Our concept of “who I am,” our self-concept, is complicated and multifaceted. One aspect is referred to by social psychologists as “face,” defined as “the positive aspects of character that a person lays claim to (or is treated as having laid claim to) in a particular interaction.”[3] We are very protective of “face.” When it is challenged, by our own actions or by what someone else says, we get embarrassed. If you are around people you want to think of you as smart and you try to push a pull door, you feel embarrassed. Most people have a powerful drive to avoid embarrassment. We work very hard to save face, and that’s a very bad thing.
Saving face is a toxic habit, especially for activist organizations, and even more so for democratic socialists. We must be able to accept, publicly, that sometimes we are wrong. To “act in good faith”, don’t try to save face.

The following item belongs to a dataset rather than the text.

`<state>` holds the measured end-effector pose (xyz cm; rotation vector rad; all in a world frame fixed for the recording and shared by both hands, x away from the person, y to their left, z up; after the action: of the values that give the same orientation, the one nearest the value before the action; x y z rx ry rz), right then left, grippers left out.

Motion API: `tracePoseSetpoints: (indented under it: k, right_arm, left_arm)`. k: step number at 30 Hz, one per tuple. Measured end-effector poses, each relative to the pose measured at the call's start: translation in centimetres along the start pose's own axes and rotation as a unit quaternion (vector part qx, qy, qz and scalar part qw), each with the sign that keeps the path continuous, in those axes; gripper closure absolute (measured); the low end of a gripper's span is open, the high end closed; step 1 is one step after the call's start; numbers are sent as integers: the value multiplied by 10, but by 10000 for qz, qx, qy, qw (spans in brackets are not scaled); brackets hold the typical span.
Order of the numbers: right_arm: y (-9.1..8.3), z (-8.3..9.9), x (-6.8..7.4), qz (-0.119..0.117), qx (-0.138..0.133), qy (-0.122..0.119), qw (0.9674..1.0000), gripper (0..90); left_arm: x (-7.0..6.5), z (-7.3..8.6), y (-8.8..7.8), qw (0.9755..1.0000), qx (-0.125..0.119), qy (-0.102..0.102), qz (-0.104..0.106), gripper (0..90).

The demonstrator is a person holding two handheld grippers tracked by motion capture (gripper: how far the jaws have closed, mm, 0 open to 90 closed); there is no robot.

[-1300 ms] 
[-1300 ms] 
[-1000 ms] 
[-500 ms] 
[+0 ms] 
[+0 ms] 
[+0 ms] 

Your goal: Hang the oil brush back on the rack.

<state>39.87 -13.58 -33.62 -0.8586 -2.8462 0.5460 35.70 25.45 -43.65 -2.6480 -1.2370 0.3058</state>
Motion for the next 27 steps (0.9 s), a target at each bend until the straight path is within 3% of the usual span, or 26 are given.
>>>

Let’s take a (minor) recent example from my own interactions with my local DSA chapter. I got into a discussion about a candidate who the chapter was considering talking to and endorsing, who had, as part of their platforms, police body cameras. I hadn’t worked out the intrinsic problems with body cameras (surveillance state, in short), and so I was confused when this got a strong negative reaction from some comrades. When I asked questions about this, I briefly found myself on a platform arguing about whether body cameras were a problem or not.
It took about four comments for me to realize that I was doing it exclusively to avoid being wrong, and for no other reason. So I stopped. Even then, I couldn’t bring myself to admit, publicly, that’s what had happened, and found myself trying to make excuses until I forced myself to stop. Eventually I just managed to put together “I didn’t think it through” and left it at that.
This isn’t the event that made me think face is toxic, by the way. I worked that out a while ago. But even with that in mind, I couldn’t stop myself. Saving face is practically reflexive. Maybe more for me than for some people, but research has concluded that saving face is nearly a cultural universal, with some variation in how far people will go to protect someone else’s reputation versus their own.
In any case, my anecdote is just an example of why face is bad. Why couldn’t I just say up front that I hadn’t thought it through? Why is it so difficult to even write about now? Because I hate being embarrassed. Kind of a lot, in fact. Publishing the version of this article that appeared on our chapter’s political education blog was the greatest success I’ve ever had in not saving face. If this makes it onto the national blog, that’ll be the new high water mark.
Now let’s think about this in a broader context of our organization: The “shame” that Josh talked about in his article.
Let me start by repeating a very important disclaimer: I’m not talking about callouts for personal harassment or extensive abusive behavior. There are such things as unforgivable actions, real harms that cannot be repaired by simple apologies. That’s not what I’m talking about here. You’re not just “saving face” if you’re making excuses for deliberately hurting someone, you’re being a tremendous asshole and you should be ashamed. There is no situational justification for actions that cannot ever be justified. When someone causes real, serious harm, they should admit they’re wrong, but just admitting they’re wrong doesn’t absolve them. Nothing I say here applies to those kinds of cases.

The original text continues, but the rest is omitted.